È necessario avere la piena conoscenza dei contenuti, nella consapevolezza che si tratta di temi articolati e in continua evoluzione, vissuti in maniera differente dai diversi soggetti. Occorre rimanere aggiornati con le evoluzioni normative, conoscendo bene i documenti e i processi di compliance richiesti. E tutto questo deve essere radicato in una ferma conoscenza della materia o – meglio – delle varie materie: economia circolare, energia rinnovabile, responsabilità sociale, pari opportunità, processi di governance sostenibili, inquinamento, crisi climatica, ecc…
E non va dimenticato che anche chi si occupa di comunicazione nelle varie imprese va formato e informato riguardo a tutte queste tematiche. Dopotutto, la comunicazione della sostenibilità riguarda la reputazione e soprattutto il cambiamento del comportamento nei confronti delle varie dimensioni che rientrano in questo ambito.
La complessità non può essere evitata
Se vogliamo essere pronti per questa transizione – ormai inevitabile – dobbiamo prepararci, partendo proprio dalle nostre competenze. Le imprese non potranno fare a meno di una formazione specifica e di corsi di aggiornamento. Non è un caso che la richiesta di professionalità “sostenibili” sia in crescita e che sempre più atenei stiano orientando la propria offerta formativa in questa direzione. Né mancano le iniziative di orientamento, come Meet the CSR Leaders, il progetto organizzato dal Salone della CSR in partnership con Amapola che mette in dialogo studenti e studentesse con i professionisti della sostenibilità, con l’obiettivo di supportare le nuove generazioni che intendono affacciarsi a questo tipo di carriera[1].

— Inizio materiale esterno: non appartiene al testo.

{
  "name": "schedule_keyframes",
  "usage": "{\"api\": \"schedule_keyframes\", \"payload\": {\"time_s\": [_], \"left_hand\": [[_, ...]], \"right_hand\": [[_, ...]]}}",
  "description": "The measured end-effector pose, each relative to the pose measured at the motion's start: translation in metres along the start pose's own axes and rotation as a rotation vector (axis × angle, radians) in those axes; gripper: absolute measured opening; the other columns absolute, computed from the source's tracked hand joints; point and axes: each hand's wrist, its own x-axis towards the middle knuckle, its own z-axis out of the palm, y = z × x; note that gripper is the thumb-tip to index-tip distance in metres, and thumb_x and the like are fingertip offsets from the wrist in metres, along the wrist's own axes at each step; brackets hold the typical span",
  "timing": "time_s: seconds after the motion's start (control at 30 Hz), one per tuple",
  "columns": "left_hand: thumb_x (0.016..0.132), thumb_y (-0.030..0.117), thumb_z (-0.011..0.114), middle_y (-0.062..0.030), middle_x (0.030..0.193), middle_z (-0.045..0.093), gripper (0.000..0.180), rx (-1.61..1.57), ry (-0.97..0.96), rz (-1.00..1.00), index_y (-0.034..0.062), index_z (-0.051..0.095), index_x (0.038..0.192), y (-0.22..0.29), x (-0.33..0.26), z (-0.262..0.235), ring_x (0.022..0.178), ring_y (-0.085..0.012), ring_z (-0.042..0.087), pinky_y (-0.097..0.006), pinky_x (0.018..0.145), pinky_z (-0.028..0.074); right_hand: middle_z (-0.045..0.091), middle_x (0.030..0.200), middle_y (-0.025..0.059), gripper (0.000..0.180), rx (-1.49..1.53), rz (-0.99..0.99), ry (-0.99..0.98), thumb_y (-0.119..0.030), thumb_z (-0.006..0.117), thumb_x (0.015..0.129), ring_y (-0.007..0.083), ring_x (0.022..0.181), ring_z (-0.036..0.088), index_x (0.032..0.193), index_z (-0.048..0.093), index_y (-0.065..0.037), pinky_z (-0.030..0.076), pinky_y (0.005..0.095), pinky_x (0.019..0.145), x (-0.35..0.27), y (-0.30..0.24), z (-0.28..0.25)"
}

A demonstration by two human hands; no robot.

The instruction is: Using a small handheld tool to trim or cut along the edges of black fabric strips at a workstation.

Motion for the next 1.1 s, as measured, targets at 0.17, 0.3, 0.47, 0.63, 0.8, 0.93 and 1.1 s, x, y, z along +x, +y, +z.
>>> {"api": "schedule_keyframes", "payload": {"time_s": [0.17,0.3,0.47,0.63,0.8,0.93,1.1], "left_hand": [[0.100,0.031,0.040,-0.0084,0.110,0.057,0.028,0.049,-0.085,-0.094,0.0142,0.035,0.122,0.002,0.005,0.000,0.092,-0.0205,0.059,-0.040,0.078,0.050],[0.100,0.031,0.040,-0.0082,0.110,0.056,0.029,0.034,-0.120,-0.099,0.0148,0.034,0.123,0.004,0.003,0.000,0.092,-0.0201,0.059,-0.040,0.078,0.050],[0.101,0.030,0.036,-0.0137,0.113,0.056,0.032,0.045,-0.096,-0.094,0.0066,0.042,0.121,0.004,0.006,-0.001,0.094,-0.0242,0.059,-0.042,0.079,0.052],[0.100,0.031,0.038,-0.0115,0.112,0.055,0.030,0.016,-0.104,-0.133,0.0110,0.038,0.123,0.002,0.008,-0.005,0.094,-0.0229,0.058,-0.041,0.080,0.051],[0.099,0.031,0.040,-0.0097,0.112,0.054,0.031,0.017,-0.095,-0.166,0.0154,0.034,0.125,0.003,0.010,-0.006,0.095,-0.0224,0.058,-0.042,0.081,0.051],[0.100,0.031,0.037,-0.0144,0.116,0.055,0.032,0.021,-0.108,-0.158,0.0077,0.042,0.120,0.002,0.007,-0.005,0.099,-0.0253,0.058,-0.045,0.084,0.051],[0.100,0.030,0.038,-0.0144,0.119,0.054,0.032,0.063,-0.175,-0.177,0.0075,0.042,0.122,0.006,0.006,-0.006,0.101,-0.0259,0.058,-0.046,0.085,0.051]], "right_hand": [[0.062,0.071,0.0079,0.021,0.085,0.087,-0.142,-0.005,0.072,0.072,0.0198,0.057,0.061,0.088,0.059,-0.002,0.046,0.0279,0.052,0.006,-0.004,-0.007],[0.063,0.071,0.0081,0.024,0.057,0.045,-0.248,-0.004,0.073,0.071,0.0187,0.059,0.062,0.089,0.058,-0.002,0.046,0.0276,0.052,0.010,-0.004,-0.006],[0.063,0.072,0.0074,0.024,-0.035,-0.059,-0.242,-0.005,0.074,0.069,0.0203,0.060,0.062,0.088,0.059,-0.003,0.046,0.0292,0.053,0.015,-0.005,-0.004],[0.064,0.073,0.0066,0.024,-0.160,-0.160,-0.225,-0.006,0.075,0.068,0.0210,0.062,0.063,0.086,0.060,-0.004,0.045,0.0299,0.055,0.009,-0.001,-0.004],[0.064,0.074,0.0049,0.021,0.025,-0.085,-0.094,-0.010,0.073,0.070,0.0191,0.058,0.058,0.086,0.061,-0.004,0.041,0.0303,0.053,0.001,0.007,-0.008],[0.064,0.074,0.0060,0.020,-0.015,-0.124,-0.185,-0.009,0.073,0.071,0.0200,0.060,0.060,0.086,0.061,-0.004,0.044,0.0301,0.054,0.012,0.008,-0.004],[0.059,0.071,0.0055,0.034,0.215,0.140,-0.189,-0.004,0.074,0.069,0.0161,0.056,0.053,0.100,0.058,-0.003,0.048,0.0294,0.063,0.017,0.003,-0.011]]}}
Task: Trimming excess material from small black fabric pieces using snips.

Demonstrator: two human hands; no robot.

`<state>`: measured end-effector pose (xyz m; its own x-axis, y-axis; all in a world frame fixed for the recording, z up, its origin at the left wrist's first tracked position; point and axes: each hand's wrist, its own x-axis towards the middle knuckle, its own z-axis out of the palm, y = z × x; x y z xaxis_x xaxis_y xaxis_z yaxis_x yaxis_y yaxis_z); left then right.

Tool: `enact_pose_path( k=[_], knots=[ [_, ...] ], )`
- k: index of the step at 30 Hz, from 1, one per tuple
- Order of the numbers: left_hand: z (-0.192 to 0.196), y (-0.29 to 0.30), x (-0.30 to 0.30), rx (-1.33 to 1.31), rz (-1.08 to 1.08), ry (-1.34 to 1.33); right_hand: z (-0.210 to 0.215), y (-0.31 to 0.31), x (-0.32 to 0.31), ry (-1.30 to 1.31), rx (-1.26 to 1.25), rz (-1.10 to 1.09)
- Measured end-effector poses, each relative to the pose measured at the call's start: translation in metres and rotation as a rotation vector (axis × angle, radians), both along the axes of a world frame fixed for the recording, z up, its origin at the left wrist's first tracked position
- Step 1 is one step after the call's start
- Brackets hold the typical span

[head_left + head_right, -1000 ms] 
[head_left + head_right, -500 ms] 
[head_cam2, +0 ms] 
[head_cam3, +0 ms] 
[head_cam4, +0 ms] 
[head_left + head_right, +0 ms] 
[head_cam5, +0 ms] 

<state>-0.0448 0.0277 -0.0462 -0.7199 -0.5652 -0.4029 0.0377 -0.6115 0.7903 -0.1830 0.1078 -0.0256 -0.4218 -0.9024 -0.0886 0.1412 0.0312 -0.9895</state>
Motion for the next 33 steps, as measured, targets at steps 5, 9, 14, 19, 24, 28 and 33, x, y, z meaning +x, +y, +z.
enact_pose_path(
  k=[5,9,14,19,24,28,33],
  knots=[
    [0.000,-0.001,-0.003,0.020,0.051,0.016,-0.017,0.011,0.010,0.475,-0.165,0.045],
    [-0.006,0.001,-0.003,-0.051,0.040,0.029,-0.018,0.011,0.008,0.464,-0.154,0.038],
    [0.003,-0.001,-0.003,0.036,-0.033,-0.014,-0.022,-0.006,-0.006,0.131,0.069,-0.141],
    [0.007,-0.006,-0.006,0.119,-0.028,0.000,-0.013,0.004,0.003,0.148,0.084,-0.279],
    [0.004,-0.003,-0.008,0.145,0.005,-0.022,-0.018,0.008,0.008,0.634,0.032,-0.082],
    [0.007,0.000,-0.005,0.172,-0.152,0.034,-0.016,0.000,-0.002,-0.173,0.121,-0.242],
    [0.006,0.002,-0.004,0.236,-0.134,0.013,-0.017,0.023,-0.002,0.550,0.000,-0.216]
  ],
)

Il dialogo tra mondo dell’impresa, università, scuola, istituzioni e associazioni di categoria sarà centrale per incontrare gli obiettivi di domani e permettere una diffusione delle conoscenze orizzontale ed estesa.
[1] L’iniziativa prenderà forma durante i tre giorni del Salone della CSR e dell’Innovazione Sociale (3, 4 e 5 ottobre 2022) presso l’Università Bocconi di Milano.